Now Nimoy and Bennett knew that their story would involve going back in time to retrieve humpback whales. But why? How would the whales be crucial to the future, at least in a metaphorical, science fiction way---that is, how would their absence create jeopardy?
The whale songs suggested that communication could be the key. Nimoy discussed extraterrestrial communication with scientists including physicist Philip Morrison and Frank Drake (whose Drake equation, suggesting the probability of intelligent life on other planets, was used in garbled form by Gene Roddenberry as evidence that the original Star Trek series wouldn't run out of new life and new civilizations to explore.) Morrison told him that space aliens would probably be so different that they couldn't physically speak our languages, and their modes of thought might be so different that there would be no common basis for communication.
Taken literally, that insight would end the Star Trek universe instantly. But the idea of radically different forms of communication suggested the possibility that extraterrestrials might find it easier to communicate with species on earth other than humans. Like whales, who had populated the oceans and presumably were singing their songs long before humanity existed, let alone learned to talk.
Then another element suddenly became central to Star Trek IV: Eddie Murphy, then Paramount's biggest box office star. He was a Star Trek fan and wanted to be in this movie. Using the basic elements of time travel and the whales, a script was written with Murphy as an oddball professor who helps bring Kirk's crew and the whales together, and winds up returning to the 23rd century with them, where he gets to don a Star Trek uniform. But Nimoy wasn't happy with the script, Murphy was interested in other projects, and Paramount may have thought twice about the idea as well. However it didn't happen, Eddie Murphy was gone from Star Trek IV, along with a lot of precious time.
Now the project was falling behind schedule. Nicholas Meyer, director of Star Trek II who had written the script for that film based on successful ideas in earlier rejects, and done it in record time, was asked to ride to the rescue as a writer. He agreed. Harve Bennett (who had written the script for III) would write the beginning and the end (the first and fourth acts), and Meyer would write the middle two acts, which took place in San Francisco. Nimoy also contributed dialogue.
Now the process of making the story real began: casting new roles, scouting and deciding on locations, designing and building sets, and designing and building...whales. Some existing footage shot by scientific expeditions of the normally camera-shy humpback whales was used, but all the rest of the whale footage was done with miniature models and larger replicas of the parts of the whale needed for shots in scenes with human actors. The models had to move naturally and a nearly life-sized piece of the whale had to mimic the motion of a whale's tail breaking the surface.
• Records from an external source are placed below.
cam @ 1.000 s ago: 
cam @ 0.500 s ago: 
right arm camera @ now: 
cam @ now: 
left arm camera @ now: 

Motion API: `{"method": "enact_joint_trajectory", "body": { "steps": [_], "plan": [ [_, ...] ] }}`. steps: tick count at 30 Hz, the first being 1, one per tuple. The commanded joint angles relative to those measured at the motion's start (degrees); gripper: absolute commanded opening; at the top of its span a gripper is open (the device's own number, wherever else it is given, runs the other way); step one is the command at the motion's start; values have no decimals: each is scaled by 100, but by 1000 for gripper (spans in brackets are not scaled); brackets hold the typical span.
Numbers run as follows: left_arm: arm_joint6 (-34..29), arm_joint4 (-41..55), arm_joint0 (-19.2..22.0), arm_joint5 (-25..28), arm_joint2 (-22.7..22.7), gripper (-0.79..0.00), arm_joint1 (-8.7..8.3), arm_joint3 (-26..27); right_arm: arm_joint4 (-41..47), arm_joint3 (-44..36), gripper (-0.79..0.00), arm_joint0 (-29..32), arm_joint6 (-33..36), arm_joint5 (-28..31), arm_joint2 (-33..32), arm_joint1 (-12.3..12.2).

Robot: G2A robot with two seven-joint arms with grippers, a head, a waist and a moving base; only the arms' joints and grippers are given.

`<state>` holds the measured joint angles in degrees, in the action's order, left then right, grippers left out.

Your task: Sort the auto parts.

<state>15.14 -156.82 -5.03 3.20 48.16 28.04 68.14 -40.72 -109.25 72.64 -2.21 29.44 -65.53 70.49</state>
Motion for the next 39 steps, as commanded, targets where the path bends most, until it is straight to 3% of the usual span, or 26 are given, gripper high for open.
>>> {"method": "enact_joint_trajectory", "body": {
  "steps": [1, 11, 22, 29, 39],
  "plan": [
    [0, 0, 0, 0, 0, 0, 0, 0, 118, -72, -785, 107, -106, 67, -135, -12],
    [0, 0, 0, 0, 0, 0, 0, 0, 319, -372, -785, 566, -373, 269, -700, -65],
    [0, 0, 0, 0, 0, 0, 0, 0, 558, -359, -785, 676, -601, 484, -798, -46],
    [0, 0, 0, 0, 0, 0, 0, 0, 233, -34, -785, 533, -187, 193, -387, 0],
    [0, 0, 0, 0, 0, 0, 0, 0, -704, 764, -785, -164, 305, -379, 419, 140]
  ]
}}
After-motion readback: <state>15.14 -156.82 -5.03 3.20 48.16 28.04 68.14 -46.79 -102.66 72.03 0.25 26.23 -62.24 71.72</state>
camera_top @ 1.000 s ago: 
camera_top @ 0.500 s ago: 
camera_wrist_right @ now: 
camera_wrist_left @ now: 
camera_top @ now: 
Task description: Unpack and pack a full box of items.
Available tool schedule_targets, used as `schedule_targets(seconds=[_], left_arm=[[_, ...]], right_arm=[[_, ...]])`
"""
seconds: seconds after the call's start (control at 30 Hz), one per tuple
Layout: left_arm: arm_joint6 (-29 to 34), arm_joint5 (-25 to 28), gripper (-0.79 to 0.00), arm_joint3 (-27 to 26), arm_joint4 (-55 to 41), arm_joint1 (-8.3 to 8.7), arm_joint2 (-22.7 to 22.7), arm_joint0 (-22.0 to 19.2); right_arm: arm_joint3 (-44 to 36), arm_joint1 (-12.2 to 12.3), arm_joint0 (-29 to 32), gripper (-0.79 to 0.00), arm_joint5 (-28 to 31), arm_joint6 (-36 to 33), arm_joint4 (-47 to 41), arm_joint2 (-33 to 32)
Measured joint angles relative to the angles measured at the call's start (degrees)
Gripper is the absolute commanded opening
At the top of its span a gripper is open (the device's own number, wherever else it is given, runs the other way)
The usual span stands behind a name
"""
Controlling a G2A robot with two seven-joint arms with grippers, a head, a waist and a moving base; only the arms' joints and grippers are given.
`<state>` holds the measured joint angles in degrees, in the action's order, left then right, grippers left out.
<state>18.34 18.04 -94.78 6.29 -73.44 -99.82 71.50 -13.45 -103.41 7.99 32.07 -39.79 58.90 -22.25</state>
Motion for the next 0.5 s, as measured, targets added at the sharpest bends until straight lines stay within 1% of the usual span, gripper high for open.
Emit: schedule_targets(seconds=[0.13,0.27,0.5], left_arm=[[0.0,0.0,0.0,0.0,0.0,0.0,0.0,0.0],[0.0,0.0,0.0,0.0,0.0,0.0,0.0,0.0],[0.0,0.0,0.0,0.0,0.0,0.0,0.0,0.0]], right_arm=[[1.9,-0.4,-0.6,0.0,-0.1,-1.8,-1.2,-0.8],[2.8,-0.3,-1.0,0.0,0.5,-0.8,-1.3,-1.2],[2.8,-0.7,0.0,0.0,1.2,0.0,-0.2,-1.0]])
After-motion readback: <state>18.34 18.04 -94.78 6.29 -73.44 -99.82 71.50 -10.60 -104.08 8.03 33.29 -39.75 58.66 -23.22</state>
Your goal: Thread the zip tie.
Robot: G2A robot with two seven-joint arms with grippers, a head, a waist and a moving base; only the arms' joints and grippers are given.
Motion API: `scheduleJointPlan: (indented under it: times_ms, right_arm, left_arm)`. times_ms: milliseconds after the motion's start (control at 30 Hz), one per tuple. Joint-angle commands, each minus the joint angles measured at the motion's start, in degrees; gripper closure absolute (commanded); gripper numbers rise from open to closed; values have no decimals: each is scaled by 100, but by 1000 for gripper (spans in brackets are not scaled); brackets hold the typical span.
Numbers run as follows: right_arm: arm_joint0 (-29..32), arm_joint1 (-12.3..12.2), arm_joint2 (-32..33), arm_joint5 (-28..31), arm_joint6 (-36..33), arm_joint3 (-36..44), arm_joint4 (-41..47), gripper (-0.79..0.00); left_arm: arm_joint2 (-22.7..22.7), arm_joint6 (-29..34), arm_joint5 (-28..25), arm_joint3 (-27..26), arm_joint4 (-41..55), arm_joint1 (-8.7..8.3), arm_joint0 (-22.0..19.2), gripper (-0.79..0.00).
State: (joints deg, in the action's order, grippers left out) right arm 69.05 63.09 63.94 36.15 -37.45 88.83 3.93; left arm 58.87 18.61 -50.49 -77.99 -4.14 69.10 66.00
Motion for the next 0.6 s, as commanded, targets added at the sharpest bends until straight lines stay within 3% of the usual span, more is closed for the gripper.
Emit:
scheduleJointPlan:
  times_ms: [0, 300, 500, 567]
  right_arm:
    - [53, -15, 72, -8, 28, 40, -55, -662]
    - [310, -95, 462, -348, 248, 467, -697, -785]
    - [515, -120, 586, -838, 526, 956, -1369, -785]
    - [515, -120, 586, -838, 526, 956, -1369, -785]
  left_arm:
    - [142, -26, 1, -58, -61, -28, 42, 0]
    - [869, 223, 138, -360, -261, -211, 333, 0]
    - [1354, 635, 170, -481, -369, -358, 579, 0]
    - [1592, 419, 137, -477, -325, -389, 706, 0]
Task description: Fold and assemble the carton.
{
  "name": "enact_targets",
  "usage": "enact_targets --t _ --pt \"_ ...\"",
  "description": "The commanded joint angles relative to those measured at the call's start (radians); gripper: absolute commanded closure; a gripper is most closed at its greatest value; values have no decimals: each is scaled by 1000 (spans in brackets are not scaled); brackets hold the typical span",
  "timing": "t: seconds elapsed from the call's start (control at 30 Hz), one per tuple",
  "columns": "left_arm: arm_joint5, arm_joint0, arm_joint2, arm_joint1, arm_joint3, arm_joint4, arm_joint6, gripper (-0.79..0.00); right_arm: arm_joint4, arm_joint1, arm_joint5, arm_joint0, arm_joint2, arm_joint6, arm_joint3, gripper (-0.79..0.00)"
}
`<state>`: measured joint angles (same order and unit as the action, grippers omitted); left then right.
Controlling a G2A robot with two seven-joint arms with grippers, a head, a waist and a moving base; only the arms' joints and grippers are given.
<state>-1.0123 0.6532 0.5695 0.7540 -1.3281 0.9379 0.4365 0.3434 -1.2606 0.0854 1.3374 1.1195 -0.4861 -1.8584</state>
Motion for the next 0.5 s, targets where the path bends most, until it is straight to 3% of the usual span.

Industrial Light and Magic was assigned the task of creating the moving models, but got some unexpected assistance from...a humpback whale. The two whales in the story had wandered into San Francisco Bay and were being kept at the fictional Cetacean Institute in Sausalito. But as ILM began their task, a real humpback whale did wander into San Francisco Bay. He stayed around long enough for a camera crew to get some film footage. It wasn't good enough to include in the movie, but the ILM team was grateful nonetheless. There was so little reference footage of these whales in action that they studied it and found it useful for designing their models.
The miniatures and larger models, together with how they moved, and were painted, lit and filmed, were so convincing that after the movie came out, some environmentalists called Paramount to protest that the filmmakers must have harassed the whales to get that close. It was the rare situation of filmmakers ecstatic about getting complaints.
He'd done a lot of work already before filming started, but when it did, Leonard Nimoy knew he'd been successful so far: he had something. Paramount executive Ned Tanen met with him after reading the shooting script. "This script is wonderful," he told Nimoy. "It's so wonderful, even if this wasn't Star Trek, we would make this picture."
"I said 'thank you very much,' I tucked it under my arm," Nimoy recalled, "and went off to work to shoot it...Shooting it was a joy."